4. Weiterer Anknüpfungspunkt für Verfolgungsmaßnahmen gegen die Klägerin ist die Tatsache, dass es in Vietnam sog. "administrative Haftstrafen" auf der Grundlage der Regierungsverordnung Nr. 31-CP v. 14. April 1997 (Lagebericht d. Ausw. Amtes v. 26.2.1999) gibt, für deren Verbüßung mittlerweile in nahezu jeder vietnamesischen Provinz ein zentrales Lager eingerichtet worden ist. (vgl. Der Einzelentscheider-Brief v. Febr. 1999). Die Präsidenten der "Volkskomitees" auf Provinzebene dürfen hiernach jede Person bis zu 2 Jahren ohne Gerichtsverfahren inhaftieren - und auch verbannen (AA Lagebericht v. 12.2. 2005, S. 6). Es ist allerdings unklar, welche Personen aufgrund welcher Erkenntnisse in die unstreitig existierenden Arbeits- und Verbannungslager verbracht und dort - durch welche Methoden auch immer - "abgestraft" werden. Angesichts des Verhaltens der Klägerin in ihrer Firma nebst Demonstration vor ihrer Firma liegt es unter Wahrscheinlichkeitsgesichtspunkten sehr nahe, dass die Klägerin bei ihrer Rückkehr - wie befürchtet - mit einer längeren Administrativhaft oder vergleichbaren Maßnahmen belegt werden wird.

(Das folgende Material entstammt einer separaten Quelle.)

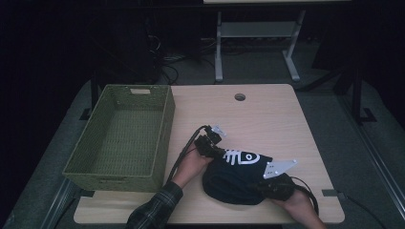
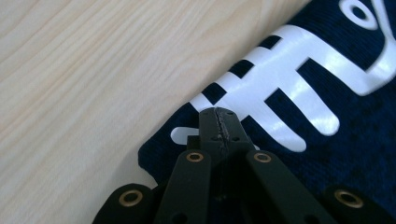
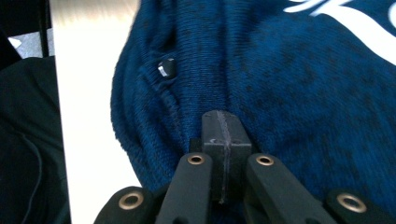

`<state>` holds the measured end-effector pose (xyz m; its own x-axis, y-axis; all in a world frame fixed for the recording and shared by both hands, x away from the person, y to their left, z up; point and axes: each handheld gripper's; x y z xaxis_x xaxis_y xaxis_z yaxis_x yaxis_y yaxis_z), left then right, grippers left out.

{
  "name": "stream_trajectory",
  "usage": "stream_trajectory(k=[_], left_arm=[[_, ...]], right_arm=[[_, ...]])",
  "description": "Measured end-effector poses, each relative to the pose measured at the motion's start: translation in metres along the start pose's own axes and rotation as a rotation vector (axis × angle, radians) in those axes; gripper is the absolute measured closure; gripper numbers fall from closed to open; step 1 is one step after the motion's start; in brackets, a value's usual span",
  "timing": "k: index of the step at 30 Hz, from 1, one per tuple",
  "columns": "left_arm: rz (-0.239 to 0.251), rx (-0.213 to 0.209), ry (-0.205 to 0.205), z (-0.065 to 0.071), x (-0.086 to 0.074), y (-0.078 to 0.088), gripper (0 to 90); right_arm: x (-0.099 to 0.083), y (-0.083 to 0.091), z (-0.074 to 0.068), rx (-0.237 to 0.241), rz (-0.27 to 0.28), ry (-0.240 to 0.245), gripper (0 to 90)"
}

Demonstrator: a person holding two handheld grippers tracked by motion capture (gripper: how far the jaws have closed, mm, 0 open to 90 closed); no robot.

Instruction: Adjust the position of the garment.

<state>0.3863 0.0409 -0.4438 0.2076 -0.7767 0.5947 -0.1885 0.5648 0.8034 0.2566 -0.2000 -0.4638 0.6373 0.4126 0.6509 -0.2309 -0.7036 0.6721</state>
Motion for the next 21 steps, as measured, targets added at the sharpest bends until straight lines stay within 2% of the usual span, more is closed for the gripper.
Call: stream_trajectory(k=[1,2,3,8,13,17,21], left_arm=[[0.015,0.001,0.015,0.001,0.001,-0.002,90.0],[0.002,0.000,-0.007,-0.001,0.002,-0.002,90.0],[0.009,-0.002,-0.001,-0.001,0.004,-0.004,90.0],[0.002,-0.005,-0.024,-0.002,0.007,-0.008,90.0],[0.021,0.000,-0.020,-0.002,0.008,0.000,90.0],[0.062,0.004,-0.004,0.004,0.010,0.014,90.0],[0.094,0.002,-0.018,0.015,0.008,0.030,89.2]], right_arm=[[0.000,-0.002,-0.002,0.003,0.000,0.004,89.8],[0.001,-0.003,-0.004,0.007,-0.004,0.010,89.8],[0.001,-0.005,-0.006,0.009,-0.004,0.017,89.8],[0.002,-0.010,-0.012,0.021,-0.011,0.029,89.8],[0.003,-0.008,-0.014,0.021,-0.005,0.042,89.7],[0.006,0.004,-0.013,0.017,0.044,0.037,89.6],[0.010,0.020,-0.011,-0.008,0.117,0.032,89.6]])
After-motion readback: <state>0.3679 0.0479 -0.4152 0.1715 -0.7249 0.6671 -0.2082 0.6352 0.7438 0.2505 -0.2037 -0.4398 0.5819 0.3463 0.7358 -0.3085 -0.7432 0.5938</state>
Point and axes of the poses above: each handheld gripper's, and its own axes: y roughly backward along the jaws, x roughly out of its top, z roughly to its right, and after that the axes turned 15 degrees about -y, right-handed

Die Gefahr einer Bedrohung iSv § 60 Abs. 1 AufenthG besteht dabei generell für Personen, die in Opposition zur gegenwärtigen Regierung und herrschenden Ideologie stehen und öffentlich Aktivitäten unternehmen bzw. (wie die Klägerin) bereits unternommen haben - Aktivitäten, die gegen die Regierung und deren Linie, die Kommunistische Partei, die Einheit des Staates oder das internationale Ansehen Vietnams gerichtet sind. Im Falle eines auffälligen, inhaltlich regimekritischen, von der Parteidoktrin abweichenden Verhaltens kann unter diesen Umständen die Wahrscheinlichkeit einer politischen Verfolgung - mit der erforderlichen Beachtlichkeit - ohne weiteres angenommen werden (vgl. dazu OVG Saarland, aaO.; vgl. die Äußerungen des vietn. Dissidenten Doan Viet Hoat lt. FR v. 6.2.1999; vgl die ai-Stellungnahme v. 2.2.1999).